The most pre-eminent Russian conductor of the last 30 years and a Putin supporter, Valery Gergiev, was forced out of prominent positions in Munich, Rotterdam, Milan, Edinburgh and New York because of his silence on Putin and the invasion. New York’s Metropolitan Opera forced out star soprano Anna Netrebko even though she opposed what she called “this senseless war of aggression” but failed to criticize Putin. Young, highly regarded Russian pianist Alexander Malofeev had concerts canceled in Montreal and Vancouver, even though he publicly condemned the invasion. The Polish National Opera even dropped performances of Mussorgsky’s legendary opera “Boris Godunov.” England’s Royal Ballet canceled a residency from the Bolshoi Ballet.
This has even impacted the sports world. Russians were prevented from participating in the Paralympics. Soccer’s governing body, FIFA, kicked out all Russian teams from international competition. Russian skaters were banned from all international hockey competitions. The National Hockey League’s most well-known Russian and a Putin supporter, Alexander Ovechkin, was roundly booed when his Washington Capitals played in Edmonton, home to some 160,000 people of Ukrainian descent.
One would think and hope that arts and sports would be beyond the interference of politics. How ironic that Russians in both spheres face a similar condemnation from a Russian totalitarian state and Western democracies for simply existing or having their own opinions about the war. Plus, it is a slippery slope when certain people get penalized for nothing more than performing their expertise while others do not. Where do you draw the line? There should never be a need for this.
Bob Epstein, Minneapolis
Our humanitarian instincts are being challenged by the overwhelming needs of the people of Ukraine in this time of crisis. An opportunity to learn more and contribute to relief efforts is being offered at 2 p.m. Sunday (March 27) at the Woman’s Club of Minneapolis, 410 Oak Grove St., 55403. This free fundraiser and concert will include music by Ukrainian composers performed by the Isles Ensemble and remarks by former ambassador to Bulgaria and American Foreign Service Association President Eric Rubin. Checks made out to ELCA Eastern Europe Crisis Response can be mailed to the Woman’s Club.

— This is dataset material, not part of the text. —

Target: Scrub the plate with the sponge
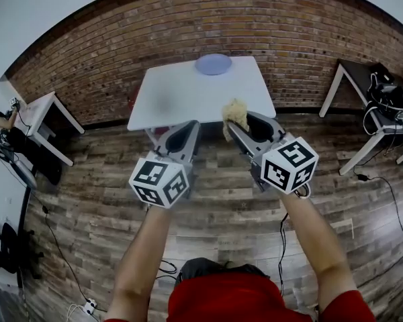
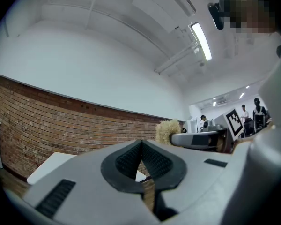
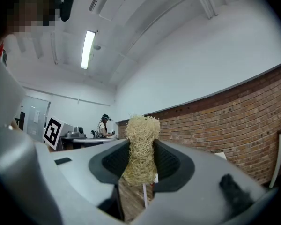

Michael Wilson, Taos, N.M.
CLEARING THE SIDEWALKS
Another approach to the Minneapolis problem of unshoveled sidewalks would be to have a winter jobs program that hired city youths to shovel snow. Disabled seniors unable to clear their own walks could register with the city, and teenagers could be assigned to do it for them. This would do some good in the community and cost less than $20 million.